2. Applied Cryptography for Privacy-Preserving Machine Learning.
His work includes searchable symmetric encryption (e.g., efficient queries over encrypted graphs) and cryptographic techniques such as secure multi-party computation that enable machine-learning models to operate on encrypted data without revealing it.
Dr. Zhou Xinyu
Project 1: AI-driven Monolithic Microwave Integrated Circuit Design Based on Wide bandgap Semiconductors
The project proposed an advanced artificial intelligence algorithm for the design of monolithic microwave integrated circuits based on the third-generation gallium nitride semiconductor technologies. The load-pull technique is a primary method used to design and optimize large signal microwave active circuits. e.g., power amplifiers. However, traditional load-pull techniques require manual impedance sweeping and tuning of only one fundamental impedance at a time, with fixed harmonic terminations, thus limiting the achievable high-efficiency PA designs. To address this limitation, a least-squares support vector regression is used in this project to construct the surrogate models based on practical circuit simulation results. A modified Newton's method is then employed to find the optimum terminations. The project aims to enhance the design productivity of integrated circuits for gallium nitride technology, which helps the designer to handle more tasks at the same time. Meanwhile, the outcomes of the project aim to achieve a new PA operating mode for a higher energy utilization ratio in modern wireless communication, which promotes the development of sustainable society.

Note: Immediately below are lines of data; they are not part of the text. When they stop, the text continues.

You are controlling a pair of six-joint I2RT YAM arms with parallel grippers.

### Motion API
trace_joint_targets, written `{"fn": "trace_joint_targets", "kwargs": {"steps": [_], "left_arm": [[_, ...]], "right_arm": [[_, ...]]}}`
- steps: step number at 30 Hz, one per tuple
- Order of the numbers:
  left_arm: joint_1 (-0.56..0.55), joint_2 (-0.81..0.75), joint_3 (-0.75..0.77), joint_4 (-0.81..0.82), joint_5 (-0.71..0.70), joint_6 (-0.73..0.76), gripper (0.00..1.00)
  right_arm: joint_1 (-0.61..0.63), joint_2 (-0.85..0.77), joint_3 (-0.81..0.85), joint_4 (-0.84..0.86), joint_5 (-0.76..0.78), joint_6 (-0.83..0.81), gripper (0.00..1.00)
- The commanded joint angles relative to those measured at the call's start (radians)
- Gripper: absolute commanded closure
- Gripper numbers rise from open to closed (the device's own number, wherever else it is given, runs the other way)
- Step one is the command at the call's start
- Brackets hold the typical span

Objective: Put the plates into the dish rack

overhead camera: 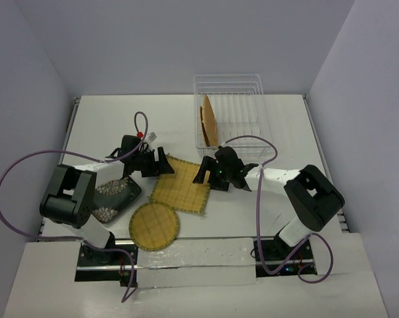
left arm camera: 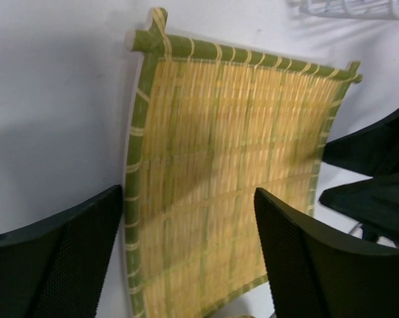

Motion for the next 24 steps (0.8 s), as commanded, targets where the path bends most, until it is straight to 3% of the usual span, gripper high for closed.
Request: {"fn": "trace_joint_targets", "kwargs": {"steps": [1, 6, 11, 14, 18, 24], "left_arm": [[-0.058, -0.047, -0.046, -0.039, 0.111, -0.058, 0.22], [-0.073, -0.12, -0.067, 0.081, 0.216, -0.114, 0.29], [-0.108, -0.106, -0.031, 0.061, 0.187, -0.113, 0.3], [-0.11, -0.061, -0.002, 0.053, 0.175, -0.116, 0.41], [-0.11, -0.03, 0.042, 0.018, 0.138, -0.117, 0.66], [-0.109, -0.048, 0.123, -0.082, 0.058, -0.088, 0.94]], "right_arm": [[-0.008, 0.054, -0.021, 0.08, 0.011, 0.031, 0.09], [-0.018, 0.068, -0.044, 0.122, -0.028, 0.035, 0.1], [-0.018, 0.07, -0.046, 0.143, -0.046, 0.028, 0.1], [-0.018, 0.073, -0.045, 0.146, -0.052, 0.024, 0.1], [-0.02, 0.062, -0.049, 0.145, -0.044, 0.024, 0.1], [-0.023, 0.043, -0.052, 0.142, -0.027, 0.02, 0.1]]}}
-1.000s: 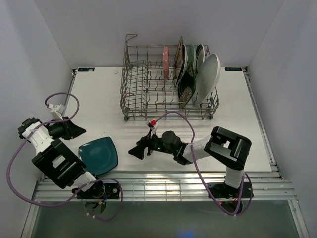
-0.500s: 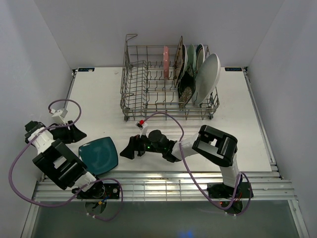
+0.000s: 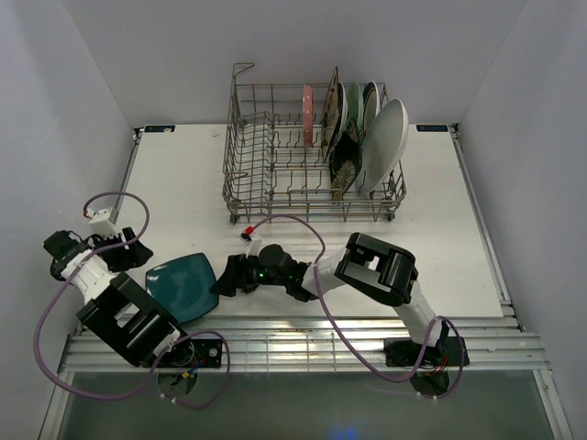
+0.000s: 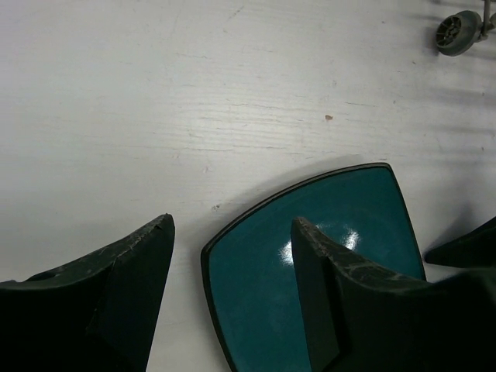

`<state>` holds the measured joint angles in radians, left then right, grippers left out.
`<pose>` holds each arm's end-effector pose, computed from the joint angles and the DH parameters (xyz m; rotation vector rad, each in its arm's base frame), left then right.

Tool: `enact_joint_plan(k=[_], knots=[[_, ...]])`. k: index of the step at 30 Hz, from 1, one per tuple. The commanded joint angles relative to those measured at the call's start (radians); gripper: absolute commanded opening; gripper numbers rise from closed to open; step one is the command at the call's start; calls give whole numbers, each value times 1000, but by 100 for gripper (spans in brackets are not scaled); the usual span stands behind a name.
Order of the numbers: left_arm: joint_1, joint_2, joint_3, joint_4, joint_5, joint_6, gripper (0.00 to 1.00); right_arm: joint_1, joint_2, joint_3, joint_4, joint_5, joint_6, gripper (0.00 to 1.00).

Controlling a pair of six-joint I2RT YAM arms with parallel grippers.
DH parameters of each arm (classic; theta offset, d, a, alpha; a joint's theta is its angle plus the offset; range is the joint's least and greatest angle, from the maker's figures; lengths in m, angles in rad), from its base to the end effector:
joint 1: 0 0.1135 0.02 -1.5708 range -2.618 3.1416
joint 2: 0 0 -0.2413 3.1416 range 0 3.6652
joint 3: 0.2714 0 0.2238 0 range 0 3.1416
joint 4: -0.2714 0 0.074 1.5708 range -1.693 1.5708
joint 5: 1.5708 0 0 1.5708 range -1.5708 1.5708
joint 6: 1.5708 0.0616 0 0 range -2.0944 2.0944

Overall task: Load the plates into the dish rack
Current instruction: Pick up the plate from the corner of the board.

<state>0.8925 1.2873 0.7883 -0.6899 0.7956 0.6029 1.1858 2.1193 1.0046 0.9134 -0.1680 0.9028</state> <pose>0.1687 0.1392 0.1860 -0.1472 2.3068 -0.4070 0.1507 0.3993 0.1253 -0.4370 2.0490 1.5640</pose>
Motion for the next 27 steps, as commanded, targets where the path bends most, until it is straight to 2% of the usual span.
enact_joint_plan(k=[1,6,18,23,27], knots=[[10,-51,-20,76,-29,-38,72,14,27,66,-31,-10,39,88],[13,-65,-52,130,-62,-74,72,23,59,114,-105,4,67,88],[14,-86,-116,204,-82,-104,73,35,126,192,-136,-2,122,77],[14,-135,-133,222,-96,-120,73,35,145,192,-122,-2,153,67],[13,-140,-139,228,-99,-123,72,35,143,180,-123,10,179,52]])
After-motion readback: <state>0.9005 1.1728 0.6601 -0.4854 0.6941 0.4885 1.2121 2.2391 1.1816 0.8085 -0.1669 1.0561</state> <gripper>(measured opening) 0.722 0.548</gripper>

Project 2: Class-injection broadband efficiency enhancement
With the advancement of wireless communication technologies, modulated signals characterized by high peak-to-average power ratios (PAPRs) have become increasingly prevalent, facilitating elevated data transmission speeds. However, this surge in demand presents significant efficiency challenges for the RF front-end in 5G and 6G communications. The proposed project endeavors to introduce an innovative operating mode for power amplifiers—specifically, Class-injection—which transcends the inherent efficiency constraints associated with gallium nitride transistors without compromising other critical performance parameters. Consequently, this approach markedly enhances the power utilization ratio within wireless communication systems. The resultant advancements contribute significantly to the evolution of sustainable low-carbon wireless communications.